━━━━━ Data
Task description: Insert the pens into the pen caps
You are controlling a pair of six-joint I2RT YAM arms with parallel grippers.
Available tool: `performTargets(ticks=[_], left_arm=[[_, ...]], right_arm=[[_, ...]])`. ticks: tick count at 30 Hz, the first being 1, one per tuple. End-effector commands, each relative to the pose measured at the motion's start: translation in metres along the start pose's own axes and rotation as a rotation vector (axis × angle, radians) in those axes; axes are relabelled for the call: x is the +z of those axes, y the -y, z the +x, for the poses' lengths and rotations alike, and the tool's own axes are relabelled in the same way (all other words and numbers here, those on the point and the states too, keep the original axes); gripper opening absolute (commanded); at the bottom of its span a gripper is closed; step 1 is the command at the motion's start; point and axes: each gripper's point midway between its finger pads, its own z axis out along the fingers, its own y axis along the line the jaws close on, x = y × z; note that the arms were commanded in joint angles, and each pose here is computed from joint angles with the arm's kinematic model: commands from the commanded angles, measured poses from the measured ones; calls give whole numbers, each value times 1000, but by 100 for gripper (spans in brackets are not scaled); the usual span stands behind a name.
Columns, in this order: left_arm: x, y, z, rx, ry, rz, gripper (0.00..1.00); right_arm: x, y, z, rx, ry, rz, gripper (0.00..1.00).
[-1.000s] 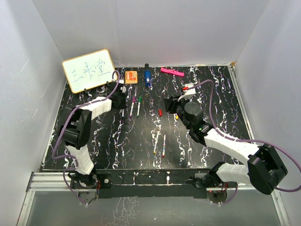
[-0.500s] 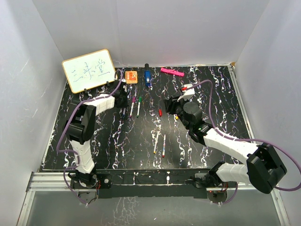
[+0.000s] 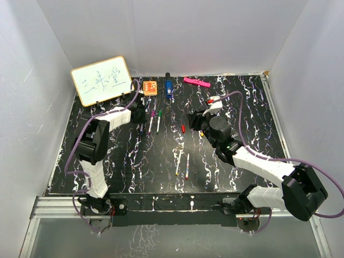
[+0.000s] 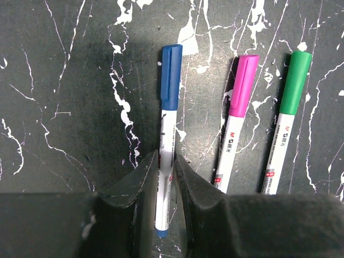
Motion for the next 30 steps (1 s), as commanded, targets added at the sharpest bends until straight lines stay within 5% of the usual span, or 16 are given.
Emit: performTargets(ticks=[1, 15, 18, 30], left_arm=[[-28, -1, -30, -16, 76, -5, 19], [-67, 3, -54, -27, 163, 31, 26], [-80, 9, -51, -20, 169, 82, 20], [-133, 86, 42, 221, 37, 281, 24]], right_arm=[[1, -9, -18, 20, 56, -27, 34], [1, -10, -24, 20, 71, -26, 35], [2, -1, -27, 37, 83, 25, 37], [4, 33, -32, 102, 112, 203, 45]])
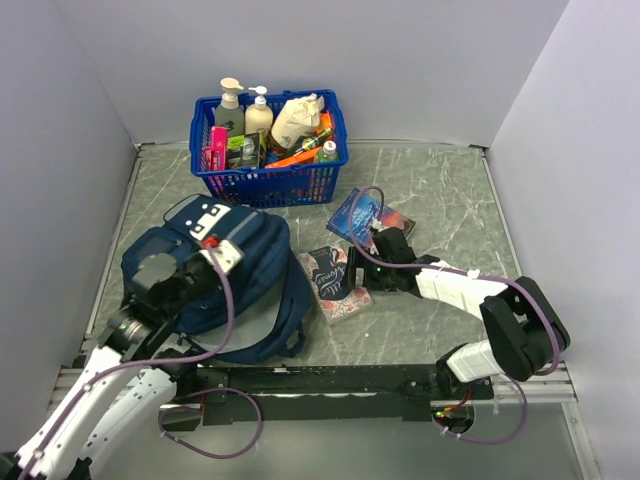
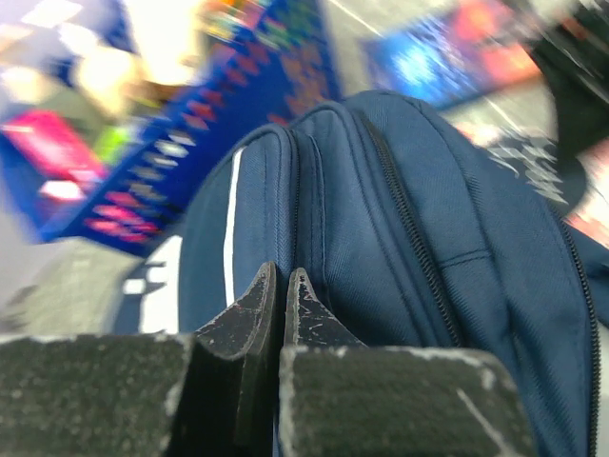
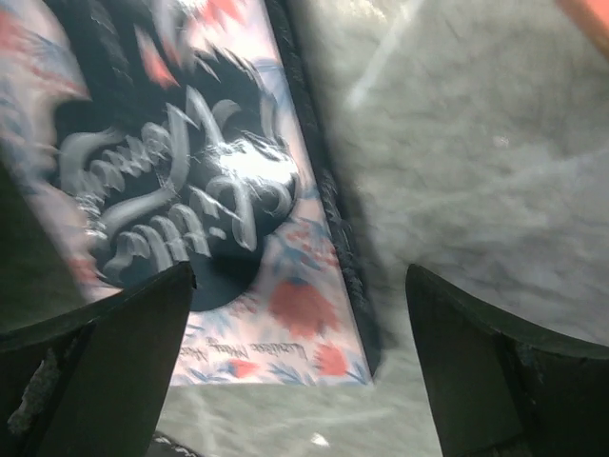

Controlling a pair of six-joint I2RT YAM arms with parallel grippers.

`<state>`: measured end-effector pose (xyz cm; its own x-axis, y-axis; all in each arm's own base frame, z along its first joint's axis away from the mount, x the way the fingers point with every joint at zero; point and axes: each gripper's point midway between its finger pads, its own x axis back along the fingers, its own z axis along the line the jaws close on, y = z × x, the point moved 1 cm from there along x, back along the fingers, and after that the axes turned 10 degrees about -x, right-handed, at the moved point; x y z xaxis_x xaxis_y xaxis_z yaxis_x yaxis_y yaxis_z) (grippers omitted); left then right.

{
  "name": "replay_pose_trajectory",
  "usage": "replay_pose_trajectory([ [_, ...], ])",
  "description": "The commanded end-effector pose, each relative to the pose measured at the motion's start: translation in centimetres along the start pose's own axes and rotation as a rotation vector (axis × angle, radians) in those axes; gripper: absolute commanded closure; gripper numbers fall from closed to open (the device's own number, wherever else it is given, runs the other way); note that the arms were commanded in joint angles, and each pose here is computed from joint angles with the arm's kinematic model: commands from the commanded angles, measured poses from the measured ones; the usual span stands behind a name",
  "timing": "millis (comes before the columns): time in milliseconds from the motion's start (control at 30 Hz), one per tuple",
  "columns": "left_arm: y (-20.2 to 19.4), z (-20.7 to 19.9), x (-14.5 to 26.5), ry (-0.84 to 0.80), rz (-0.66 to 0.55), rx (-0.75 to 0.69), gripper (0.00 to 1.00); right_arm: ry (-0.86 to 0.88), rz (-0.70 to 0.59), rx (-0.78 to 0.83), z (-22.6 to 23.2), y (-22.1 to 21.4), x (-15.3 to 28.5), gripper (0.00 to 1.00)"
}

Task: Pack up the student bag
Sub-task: Pick up the book from the center of the board.

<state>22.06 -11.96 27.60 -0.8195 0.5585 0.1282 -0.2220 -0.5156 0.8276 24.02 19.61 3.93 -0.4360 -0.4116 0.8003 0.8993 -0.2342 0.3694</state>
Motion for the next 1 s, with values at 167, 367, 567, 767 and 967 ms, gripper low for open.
replay_pose_trajectory([
  [167,-3.4,-6.3,-5.1,-0.277,-0.001,0.019,0.99,0.220,-0.027,-0.088,3.4,0.6,-0.8,0.01],
  [367,-7.0,-11.2,-6.8,-0.385,0.051,-0.085,0.99,0.344,0.002,-0.178,5.1,0.0,-0.5,0.05],
  [567,-11.1,-14.0,-7.3,-0.418,0.170,-0.169,0.99,0.502,0.080,-0.307,6.9,-0.3,0.1,0.06],
  [767,-12.7,-15.8,-6.8,-0.456,0.200,-0.197,0.99,0.748,0.142,-0.419,9.8,-0.2,1.5,0.11],
  [967,-12.5,-16.8,-6.8,-0.493,0.175,-0.204,0.99,0.944,0.142,-0.447,11.9,0.6,4.0,0.16],
])
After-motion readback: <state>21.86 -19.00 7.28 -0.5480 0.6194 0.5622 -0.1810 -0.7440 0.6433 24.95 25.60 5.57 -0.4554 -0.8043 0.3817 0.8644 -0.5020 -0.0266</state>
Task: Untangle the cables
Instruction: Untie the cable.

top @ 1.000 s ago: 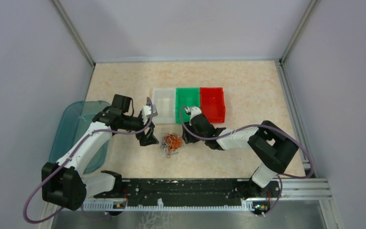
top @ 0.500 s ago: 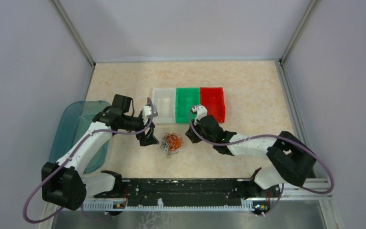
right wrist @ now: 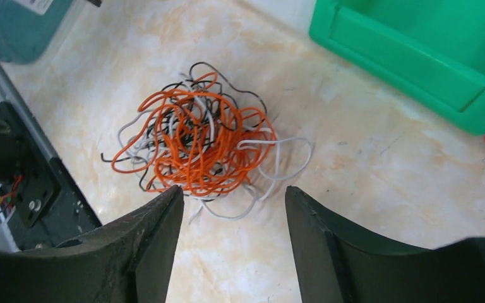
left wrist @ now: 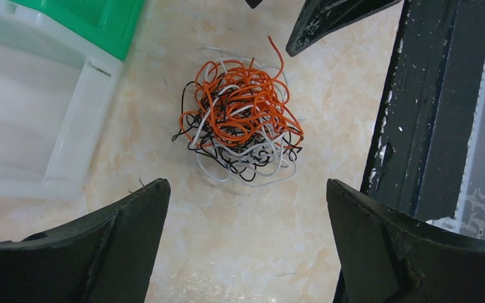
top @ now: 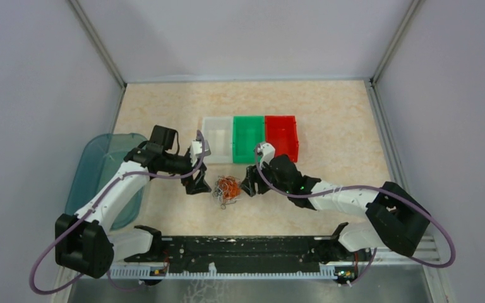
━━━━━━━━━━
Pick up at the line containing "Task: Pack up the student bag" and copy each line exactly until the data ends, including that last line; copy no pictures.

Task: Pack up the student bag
Sub-task: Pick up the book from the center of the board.

<state>22.06 -11.96 27.60 -0.8195 0.5585 0.1282 -0.2220 -0.5156 0.8276 24.02 19.61 3.93 -0.4360 -0.4116 0.8003 0.8993 -0.2342 0.3694</state>
Motion for the next 1 s, with values at 167, 367, 567, 767 and 967 ms, gripper low for open.
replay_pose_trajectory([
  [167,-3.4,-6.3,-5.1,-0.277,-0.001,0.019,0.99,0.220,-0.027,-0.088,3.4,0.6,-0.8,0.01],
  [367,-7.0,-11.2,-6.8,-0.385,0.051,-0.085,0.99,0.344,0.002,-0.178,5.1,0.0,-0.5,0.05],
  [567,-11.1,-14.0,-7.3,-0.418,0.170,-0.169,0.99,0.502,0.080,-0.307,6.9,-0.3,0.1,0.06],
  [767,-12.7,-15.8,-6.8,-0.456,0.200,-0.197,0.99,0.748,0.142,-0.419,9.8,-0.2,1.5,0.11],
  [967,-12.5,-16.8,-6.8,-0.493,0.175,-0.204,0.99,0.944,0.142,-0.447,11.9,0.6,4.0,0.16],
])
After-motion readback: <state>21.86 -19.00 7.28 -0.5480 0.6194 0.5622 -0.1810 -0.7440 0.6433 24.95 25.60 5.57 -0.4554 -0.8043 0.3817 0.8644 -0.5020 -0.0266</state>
Task: Untangle the cables
Instruction: Untie the cable.

top @ 1.000 s ago: 
top @ 0.500 s ago: 
right wrist @ now: 
left wrist @ now: 
top @ now: 

This exercise requires no further response.